WORK TASK. Every line below between the line holding "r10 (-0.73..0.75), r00" and the line holding "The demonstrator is", inclusive, should be repeated exactly, and all other lines omitted.
· · ·
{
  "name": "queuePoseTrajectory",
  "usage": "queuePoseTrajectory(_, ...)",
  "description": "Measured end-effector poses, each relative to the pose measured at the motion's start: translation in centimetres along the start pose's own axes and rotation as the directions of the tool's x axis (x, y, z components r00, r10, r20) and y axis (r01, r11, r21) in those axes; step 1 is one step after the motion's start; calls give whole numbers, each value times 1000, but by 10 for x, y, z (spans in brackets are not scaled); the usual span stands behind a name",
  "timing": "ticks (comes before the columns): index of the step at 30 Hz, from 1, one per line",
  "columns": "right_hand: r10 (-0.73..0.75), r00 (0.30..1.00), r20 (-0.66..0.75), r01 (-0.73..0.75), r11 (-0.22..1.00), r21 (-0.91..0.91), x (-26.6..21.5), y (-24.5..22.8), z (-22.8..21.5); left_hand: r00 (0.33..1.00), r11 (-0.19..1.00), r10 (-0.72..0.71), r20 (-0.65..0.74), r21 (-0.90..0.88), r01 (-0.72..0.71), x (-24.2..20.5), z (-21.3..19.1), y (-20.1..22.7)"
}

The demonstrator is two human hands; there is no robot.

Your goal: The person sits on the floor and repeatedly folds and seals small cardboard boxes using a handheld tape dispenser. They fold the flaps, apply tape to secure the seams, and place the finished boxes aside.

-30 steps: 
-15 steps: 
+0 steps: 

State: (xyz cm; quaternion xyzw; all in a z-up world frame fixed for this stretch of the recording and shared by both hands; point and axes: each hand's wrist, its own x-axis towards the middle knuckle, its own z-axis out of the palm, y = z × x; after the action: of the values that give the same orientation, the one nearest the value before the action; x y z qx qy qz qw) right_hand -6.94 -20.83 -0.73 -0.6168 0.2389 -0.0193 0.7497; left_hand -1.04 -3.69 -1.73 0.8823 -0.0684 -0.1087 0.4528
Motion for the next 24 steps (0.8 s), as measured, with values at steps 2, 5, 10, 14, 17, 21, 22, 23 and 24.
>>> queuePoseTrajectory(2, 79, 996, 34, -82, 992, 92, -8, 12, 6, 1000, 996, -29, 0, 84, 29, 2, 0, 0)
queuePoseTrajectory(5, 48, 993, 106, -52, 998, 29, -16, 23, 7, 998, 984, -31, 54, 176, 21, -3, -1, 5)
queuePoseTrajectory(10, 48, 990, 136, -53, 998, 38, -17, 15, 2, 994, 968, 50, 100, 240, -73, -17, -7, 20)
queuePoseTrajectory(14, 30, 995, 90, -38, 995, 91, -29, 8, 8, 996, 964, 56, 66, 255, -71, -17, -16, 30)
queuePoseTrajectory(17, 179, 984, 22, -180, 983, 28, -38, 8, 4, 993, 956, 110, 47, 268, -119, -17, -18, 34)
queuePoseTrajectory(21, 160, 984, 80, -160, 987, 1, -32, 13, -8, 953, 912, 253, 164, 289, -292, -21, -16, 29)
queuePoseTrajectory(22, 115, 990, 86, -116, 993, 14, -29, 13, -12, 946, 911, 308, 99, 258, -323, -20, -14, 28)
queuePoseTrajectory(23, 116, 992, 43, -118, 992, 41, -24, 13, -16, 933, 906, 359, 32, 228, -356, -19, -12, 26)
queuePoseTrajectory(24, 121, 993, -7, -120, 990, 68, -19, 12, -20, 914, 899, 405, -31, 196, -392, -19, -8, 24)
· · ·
RESULT OF THE TASK.
  "columns": "right_hand: r10 (-0.73..0.75), r00 (0.30..1.00), r20 (-0.66..0.75), r01 (-0.73..0.75), r11 (-0.22..1.00), r21 (-0.91..0.91), x (-26.6..21.5), y (-24.5..22.8), z (-22.8..21.5); left_hand: r00 (0.33..1.00), r11 (-0.19..1.00), r10 (-0.72..0.71), r20 (-0.65..0.74), r21 (-0.90..0.88), r01 (-0.72..0.71), x (-24.2..20.5), z (-21.3..19.1), y (-20.1..22.7)"
}

The demonstrator is two human hands; there is no robot.

With that, the answer is finished.